Artist

Prodigy

Genre: Rap ,Hardcore Rap ,East Coast Rap ,Contemporary Rap ,Gangsta Rap
Origin: U.S.A
Active: 1991 - 2017
Listen on Coda
Prodigy, born Albert Johnson, forged a clear-cut standing in hardcore rap as one of its most incisive and economical lyricists alongside his Mobb Deep collaborator Havoc. His verses, laced with retribution and insight, landed with a direct, unadorned punch that commanded admiration from the artists he influenced and left a lasting mark on countless listeners who came after him. Although he entered the world on Long Island, he grew up in Queens, where music formed an essential part of his family heritage. His mother later sang with the Crystals, while his father performed in a doo-wop ensemble and played drums; Budd Johnson, his grandfather, and Keg Johnson, his grand-uncle, earned acclaim as jazz performers. During childhood Prodigy pretended his way through saxophone lessons before embracing hip-hop. As a teenager he made his first appearance on record in 1991, delivering the uncredited opening lines of “Too Young,” the Hi-Five track featured on the Boyz N the Hood soundtrack.
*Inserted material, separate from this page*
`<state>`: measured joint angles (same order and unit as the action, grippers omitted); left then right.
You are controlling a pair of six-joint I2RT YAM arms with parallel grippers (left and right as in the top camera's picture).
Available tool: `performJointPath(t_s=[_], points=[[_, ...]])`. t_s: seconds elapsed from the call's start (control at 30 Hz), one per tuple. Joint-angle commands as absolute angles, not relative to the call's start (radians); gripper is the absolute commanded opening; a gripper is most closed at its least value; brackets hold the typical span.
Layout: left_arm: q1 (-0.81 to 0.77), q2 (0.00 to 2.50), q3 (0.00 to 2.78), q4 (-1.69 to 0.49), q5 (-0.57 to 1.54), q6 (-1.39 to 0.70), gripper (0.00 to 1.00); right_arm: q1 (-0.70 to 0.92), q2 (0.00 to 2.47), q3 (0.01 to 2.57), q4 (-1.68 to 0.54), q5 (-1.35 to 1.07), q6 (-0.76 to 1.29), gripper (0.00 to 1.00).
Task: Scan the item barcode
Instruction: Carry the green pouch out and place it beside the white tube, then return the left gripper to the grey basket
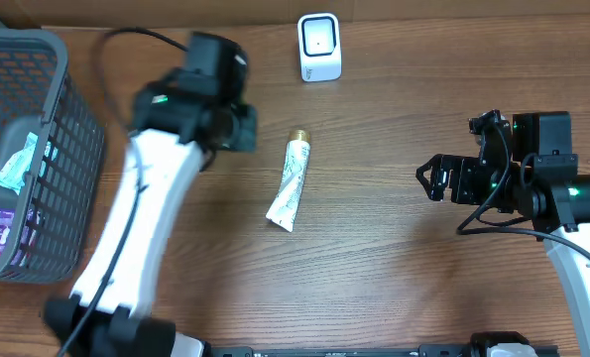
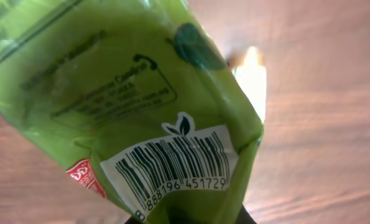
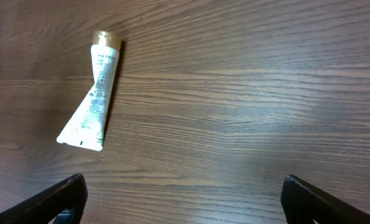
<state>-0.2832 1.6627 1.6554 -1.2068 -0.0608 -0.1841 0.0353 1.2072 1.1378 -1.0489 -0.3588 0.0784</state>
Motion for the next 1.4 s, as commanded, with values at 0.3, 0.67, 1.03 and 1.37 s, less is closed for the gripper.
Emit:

While still in high school he met Havoc, and the pair soon formed Mobb Deep. In the intense mid-’90s stretch that produced The Infamous (1995) and Hell on Earth (1996), two unyielding classics awarded gold certification by the RIAA, the duo ranked among rap’s most commanding and resilient acts. Following Murda Muzik (1999), the group’s strongest commercial showing, Prodigy launched H.N.I.C. (2000), the initial entry in a series of solo releases that appeared during periods when Mobb Deep were inactive or unstable. In addition to numerous mixtapes, he expanded his catalog through the Alchemist collaboration Return of the Mac (2007), the second and third H.N.I.C. installments (2008 and 2012), The Bumpy Johnson Album (also 2012), and Hegelian Dialectic (2017). He shared authorship of four books, among them My Infamous Life: The Autobiography of Mobb Deep’s Prodigy and Commissary Kitchen: My Infamous Prison Cookbook, the latter written after he sought ways to maintain his health during imprisonment. Diagnosed with sickle cell anemia in his youth, Prodigy succumbed to complications from the disorder in 2017, soon after a Mobb Deep concert.